TimeWarp -- A User-Adaptive Video Summarization System
We propose TimeWarp (Fig. 1.), a user adaptive video summarization system which takes into account individual preferences by analyzing each user's personal photo library. Nowadays it is common practice, especially among people of younger generations, to store thousands of photos inside their PCs, taken with digital cameras. These personal photo libraries contain rich information about the users' tastes, personalities, and lifestyles, and due to the similarities in characteristics that exist between video and still photos, we believe it is possible to infer each user's preferences on video summarization from these libraries.

Fig. 2. illustrates the procedure with which TimeWarp summarizes video. The user's photo library is first sent through the photo library categorization process, where photos in the library are grouped into several major categories by their contents. In the video segmentation process, the input movie (the movie to be summarized) is divided into shots, which are further divided into short segments. Next, in the image classification process, key frames extracted from the segments are analyzed and judged if their contents fall into any of the categories found in the user's library. "Important" sections of the movie are determined through these judgments. Finally, in the summarization process, the "unimportant" sections are deleted, and the remaining sections are reconstructed into a coherent summary of the original movie.

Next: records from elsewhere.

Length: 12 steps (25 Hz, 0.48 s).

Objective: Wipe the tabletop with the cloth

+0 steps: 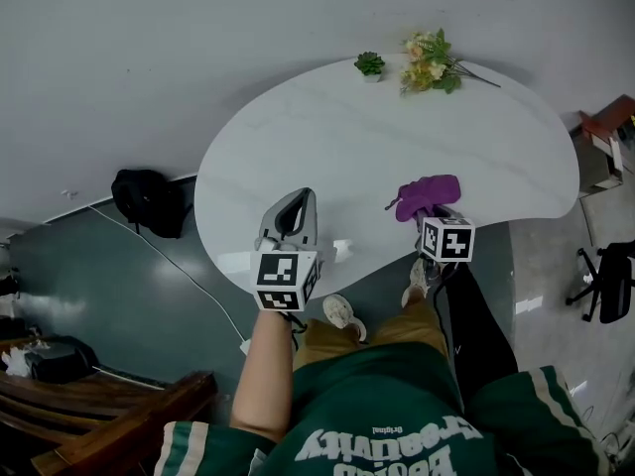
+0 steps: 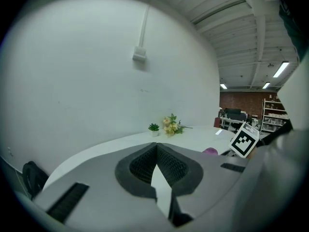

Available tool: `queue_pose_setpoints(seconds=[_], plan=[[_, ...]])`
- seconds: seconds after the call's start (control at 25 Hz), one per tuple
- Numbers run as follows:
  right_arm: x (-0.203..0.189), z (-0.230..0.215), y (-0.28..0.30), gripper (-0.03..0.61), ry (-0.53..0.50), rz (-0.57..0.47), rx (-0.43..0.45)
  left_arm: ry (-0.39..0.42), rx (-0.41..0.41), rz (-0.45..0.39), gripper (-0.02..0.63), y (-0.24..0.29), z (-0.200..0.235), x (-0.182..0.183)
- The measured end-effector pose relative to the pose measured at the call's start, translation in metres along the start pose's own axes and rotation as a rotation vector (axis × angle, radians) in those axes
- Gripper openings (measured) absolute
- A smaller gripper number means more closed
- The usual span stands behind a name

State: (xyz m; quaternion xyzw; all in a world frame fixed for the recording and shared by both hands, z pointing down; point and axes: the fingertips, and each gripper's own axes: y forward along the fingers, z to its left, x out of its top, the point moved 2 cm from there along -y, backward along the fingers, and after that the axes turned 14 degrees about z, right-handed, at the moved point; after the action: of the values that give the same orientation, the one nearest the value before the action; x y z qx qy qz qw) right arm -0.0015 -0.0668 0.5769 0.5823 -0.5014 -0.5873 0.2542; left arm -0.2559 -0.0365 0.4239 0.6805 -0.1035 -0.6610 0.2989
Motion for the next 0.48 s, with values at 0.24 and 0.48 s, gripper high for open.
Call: queue_pose_setpoints(seconds=[0.24, 0.48], plan=[[-0.005, 0.074, 0.013, 0.071, -0.045, 0.017, 0.043, -0.065, 0.079, 0.004, 0.000, -0.042, 0.050, -0.024], [-0.009, 0.152, 0.030, 0.071, -0.143, 0.058, 0.123, -0.122, 0.182, 0.028, 0.000, -0.077, 0.094, -0.055]])
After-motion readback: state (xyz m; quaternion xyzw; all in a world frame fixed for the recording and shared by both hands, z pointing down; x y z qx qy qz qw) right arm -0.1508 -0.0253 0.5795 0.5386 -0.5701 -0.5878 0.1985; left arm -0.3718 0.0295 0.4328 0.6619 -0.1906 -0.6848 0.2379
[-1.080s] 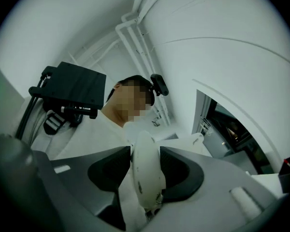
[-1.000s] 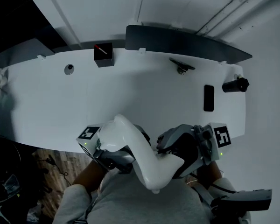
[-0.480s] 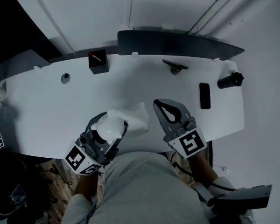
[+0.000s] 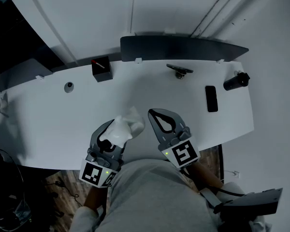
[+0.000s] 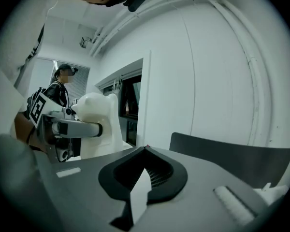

In the photo library categorization phase, the user categorizes his/her photos by sliding them inside a window (Fig. 3.), so that photos with similar contents are located close to each other. Since a personal photo library can contain thousands, or tens of thousands of photos, it is unreasonable to require the user to categorize every single photo in the library. Instead, the system randomly picks out photos from the user's library, and asks the user to categorize this subgroup of the library, consisting of around several hundred photos at most.

In the video segmentation phase, the original movie is divided into shots, by looking for sudden changes in color histograms. Each shot is further divided into segments by splitting the shot using a fixed time interval (one second in current implementation). The first frame of each segment is picked out as the key frame of the segment (Fig. 4).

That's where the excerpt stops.